Re: RGW encrypt is implemented by qat batch and queue mode

Casey Bodley <cbodley@xxxxxxxxxx> · Wed, 12 Oct 2022 11:10:57 -0400

On Thu, Sep 22, 2022 at 9:31 PM Feng, Hualong <hualong.feng@xxxxxxxxx> wrote:
>
>
>
> > -----Original Message-----
> > From: Casey Bodley <cbodley@xxxxxxxxxx>
> > Sent: Wednesday, September 21, 2022 10:20 PM
> > To: Feng, Hualong <hualong.feng@xxxxxxxxx>
> > Cc: Mark Kogan <mkogan@xxxxxxxxxx>; Tang, Guifeng
> > <guifeng.tang@xxxxxxxxx>; Ma, Jianpeng <jianpeng.ma@xxxxxxxxx>;
> > dev@xxxxxxx
> > Subject: Re: RGW encrypt is implemented by qat batch and queue mode
> >
> > On Mon, Sep 19, 2022 at 4:06 AM Feng, Hualong <hualong.feng@xxxxxxxxx>
> > wrote:
> > >
> > > Hi Mark, Casey
> > >
> > >
> > >
> > > Could you spare some time to help review these two PRs or add them to
> > your plan?
> > >
> > >
> > >
> > > The PR link is below:
> > >
> > > https://github.com/ceph/ceph/pull/47040
> > >
> > > https://github.com/ceph/ceph/pull/47845
> > >
> > >
> > >
> > > I reimplemented the qat encryption plugin. Since the existing RGW
> > encryption uses 4KB as an encryption unit, the performance is poor when the
> > qat batch interface is not used. Now I have reimplemented the encryption
> > plug-in using the qat batch interface, which is done in two PRs. PR47040 is
> > used to realize that when the encrypted data block is larger than 128KB, 32
> > pieces of 4K data are taken out for a batch submission each time.

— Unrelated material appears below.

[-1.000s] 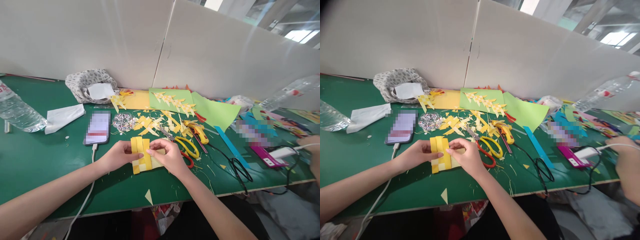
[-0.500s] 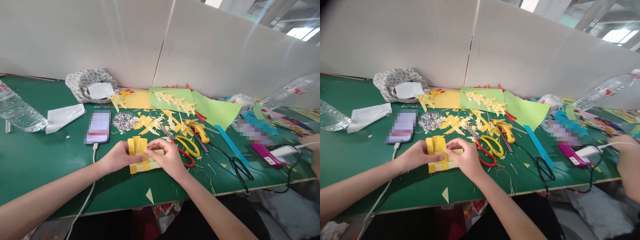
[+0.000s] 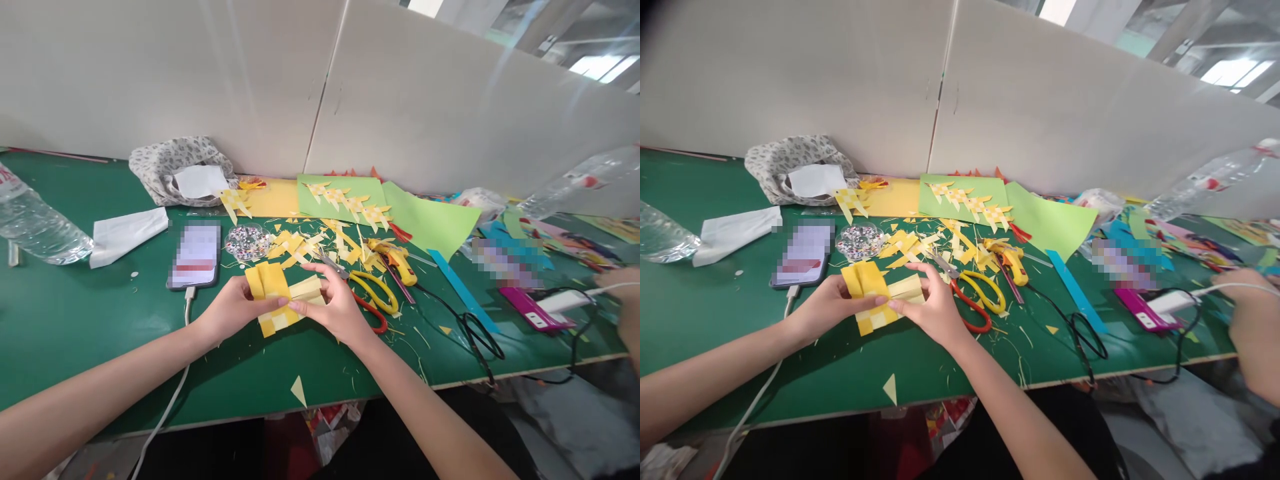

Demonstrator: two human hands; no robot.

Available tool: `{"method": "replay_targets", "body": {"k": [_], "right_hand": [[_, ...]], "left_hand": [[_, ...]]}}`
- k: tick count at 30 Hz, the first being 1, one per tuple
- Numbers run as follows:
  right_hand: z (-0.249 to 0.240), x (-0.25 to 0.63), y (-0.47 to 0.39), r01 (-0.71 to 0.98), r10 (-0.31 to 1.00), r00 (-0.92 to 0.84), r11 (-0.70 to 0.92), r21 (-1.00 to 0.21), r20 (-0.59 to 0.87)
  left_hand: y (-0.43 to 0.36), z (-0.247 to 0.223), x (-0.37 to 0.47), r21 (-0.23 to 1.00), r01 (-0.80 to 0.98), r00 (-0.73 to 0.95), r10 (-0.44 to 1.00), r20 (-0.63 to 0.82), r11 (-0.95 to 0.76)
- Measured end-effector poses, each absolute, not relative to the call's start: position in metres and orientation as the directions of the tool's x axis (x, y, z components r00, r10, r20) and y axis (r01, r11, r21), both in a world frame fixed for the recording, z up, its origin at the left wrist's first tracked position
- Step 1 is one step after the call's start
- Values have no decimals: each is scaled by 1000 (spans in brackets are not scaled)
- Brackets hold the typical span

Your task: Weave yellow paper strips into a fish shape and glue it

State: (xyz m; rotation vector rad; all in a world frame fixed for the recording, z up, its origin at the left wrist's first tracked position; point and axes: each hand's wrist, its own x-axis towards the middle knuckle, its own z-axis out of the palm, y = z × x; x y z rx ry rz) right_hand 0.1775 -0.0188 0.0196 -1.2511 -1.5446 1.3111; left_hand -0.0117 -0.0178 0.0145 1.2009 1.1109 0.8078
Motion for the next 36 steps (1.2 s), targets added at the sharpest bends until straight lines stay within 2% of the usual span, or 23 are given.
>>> {"method": "replay_targets", "body": {"k": [3,5,7,9,11,13,15,21,24,27,32,36], "right_hand": [[20,178,-17,226,981,-192,69,-972,25],[22,179,-16,219,985,-51,171,-961,164],[24,178,-16,185,969,90,211,-960,231],[25,176,-18,131,982,105,140,-981,155],[23,171,-20,95,1000,2,30,-995,31],[21,167,-23,82,996,-87,-23,-996,-30],[20,166,-23,77,996,-89,-6,-997,-12],[25,180,-17,1,989,133,71,-997,71],[27,177,-18,-52,999,39,11,-999,9],[26,166,-20,-22,996,-79,-51,-998,-49],[22,160,-18,8,999,-21,28,-1000,28],[21,165,-18,-21,999,-42,6,-1000,7]], "left_hand": [[-18,16,-11,973,70,291,928,-233,222],[-18,16,-11,971,9,245,941,-233,239],[-16,16,-10,967,-78,162,960,-229,244],[-14,15,-10,964,-140,86,972,-217,227],[-13,13,-9,962,-173,60,977,-204,211],[-13,11,-9,959,-195,75,978,-192,203],[-13,11,-9,962,-201,74,982,-173,185],[-13,16,-10,951,-263,-56,982,-181,160],[-14,18,-9,945,-296,-55,985,-163,140],[-17,16,-7,949,-286,-10,990,-144,135],[-17,12,-5,962,-202,45,983,-180,185],[-16,11,-6,966,-160,68,978,-195,204]]}}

PR47845 is
> > based on PR47040, each time the encrypted data block is smaller than 128KB,
> > it is put into a buffer queue first, and when 32 pieces of 4K data or timeout
> > can be reached, a batch submission is performed.
> > >
> > >
> > >
> > >
> > >
> > > The performance result is below, and moreover, the higher the CPU usage,
> > the more obvious the effect of qat.
> > >
> > >
> > >
> > >
> > >
> > >
> > >
> > > From the flame graph, the proportion of the encryption plug-in
> > implemented by qat in the RGWPutObj::execute function is lower than that of
> > the encryption plug-in implemented by isal.
> > >
> > >
> > >
> > >
> > >
> > > Thanks
> > >
> > > -Hualong
> >
> > hey Hualong et al, (cc dev list)
> >
> > thanks for reaching out, this really helps me understand what those PRs are
> > trying to accomplish
> >
> > in general i'm concerned about the need for threads, locking, and buffering
> > down in the crypto plugins. ideally this stuff would be under the application's
> > control. in radosgw, we've been trying to eliminate any blocking waits on
> > condition variables in our i/o path now that requests are handled in
> > coroutines - instead of blocking an entire thread, we just suspend the
> > coroutine and run others in the meantime
>
> I agree with your view, but now crypto function calls are still using the synchronous interface. If we don't want the plugin to contain condition variables, we need to implement the plugin in an asynchronous way and provide an asynchronous interface. This requires the RGW to call the interface to make changes.
>
> And the number of QAT instances is difficult to keep consistent with the number of threads. The number of QAT instance(hardware resources) is limited. When the number of instances is less than the number of threads, we still need to wait for the free instance. If the asynchronous interface is used, we can use the queue as a buffer to avoid blocking the current thread while waiting for a free instance.
>
> If it is still a synchronous interface, there is no good way to eliminate the condition variable. Do you have a better suggestion here?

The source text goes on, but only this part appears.